Albuquerque's Abraham Perez ready and eager to face another tough opponent

Mar. 22—Twice in the past year, Albuquerque boxer Abraham Perez has faced opponents with credentials suggesting they were the best and toughest he'd faced.

He didn't just beat those opponents; he beat them up: Jeronil Borres, third-round knockout. Luis Villa Padilla, ninth-round TKO.

Now comes Californian Fernando Diaz, yet another fighter with such a résumé.

And yes, Perez said after Friday's weigh-in at Cielito Lindo Mexican Restaurant, Diaz probably is the best he's faced.

The scheduled 10-round bout will be contested at Expo New Mexico's Creative Arts Center, with the vacant World Boxing Council Silver Youth flyweight title at stake. A total of eight bouts are scheduled.

"I do feel like he's a very tough and durable fighter in this weight (112-pound) division," Perez (9-0, five knockouts) said of Diaz (13-4-1, four KOs). "I'm pretty excited to see what happens."

Against Diaz, Perez will not be defending the International Boxing Association world flyweight title he won in November by defeating Padilla. He sees the WBC Silver Youth title not so much as a step up — the WBC, unlike the IBA, is one of four universally recognized sanctioning bodies — as a foot in the door.

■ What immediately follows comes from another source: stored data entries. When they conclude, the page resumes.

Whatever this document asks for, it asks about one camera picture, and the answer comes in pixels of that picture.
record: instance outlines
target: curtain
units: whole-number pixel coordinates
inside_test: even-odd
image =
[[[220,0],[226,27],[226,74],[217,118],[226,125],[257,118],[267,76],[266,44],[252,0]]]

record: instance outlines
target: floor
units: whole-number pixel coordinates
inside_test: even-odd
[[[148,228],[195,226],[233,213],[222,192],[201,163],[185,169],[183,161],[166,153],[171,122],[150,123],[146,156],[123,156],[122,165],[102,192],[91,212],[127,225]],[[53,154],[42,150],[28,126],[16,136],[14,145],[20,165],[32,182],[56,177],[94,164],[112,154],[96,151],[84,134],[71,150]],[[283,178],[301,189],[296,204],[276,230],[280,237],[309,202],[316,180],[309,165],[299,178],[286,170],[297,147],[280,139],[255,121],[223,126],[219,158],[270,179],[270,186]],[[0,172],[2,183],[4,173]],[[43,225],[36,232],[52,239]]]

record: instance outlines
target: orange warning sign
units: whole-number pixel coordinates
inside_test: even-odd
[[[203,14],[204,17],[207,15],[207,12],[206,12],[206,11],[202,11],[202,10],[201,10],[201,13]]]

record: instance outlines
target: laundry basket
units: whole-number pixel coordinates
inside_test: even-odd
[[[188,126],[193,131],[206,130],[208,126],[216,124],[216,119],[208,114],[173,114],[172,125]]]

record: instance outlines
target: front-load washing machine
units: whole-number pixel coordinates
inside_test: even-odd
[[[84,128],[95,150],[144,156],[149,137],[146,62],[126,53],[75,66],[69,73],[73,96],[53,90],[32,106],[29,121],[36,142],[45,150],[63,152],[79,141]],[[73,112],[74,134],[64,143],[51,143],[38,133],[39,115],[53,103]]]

Perez is not ranked among the WBC's top 40 flyweights, but a victory on Saturday could change that.

"I feel like this belt at least gives me a footstep in with the WBC," he said.

Diaz's record is not without blemishes — he has lost three of his last five bouts — but, win or lose, he's performed well against quality opposition.

In February 2022, Diaz defeated then-unbeaten (10-0) Lorenzo Smith, winning the vacant WBA USA flyweight title.

Six months later, he went the 10-round distance in losing to Juan Carlos Camacho (16-1), now the North American Boxing Federation super flyweight champion. Last May, Diaz lost by split decision to still-undefeated (13-0, nine KOs) John Ramirez.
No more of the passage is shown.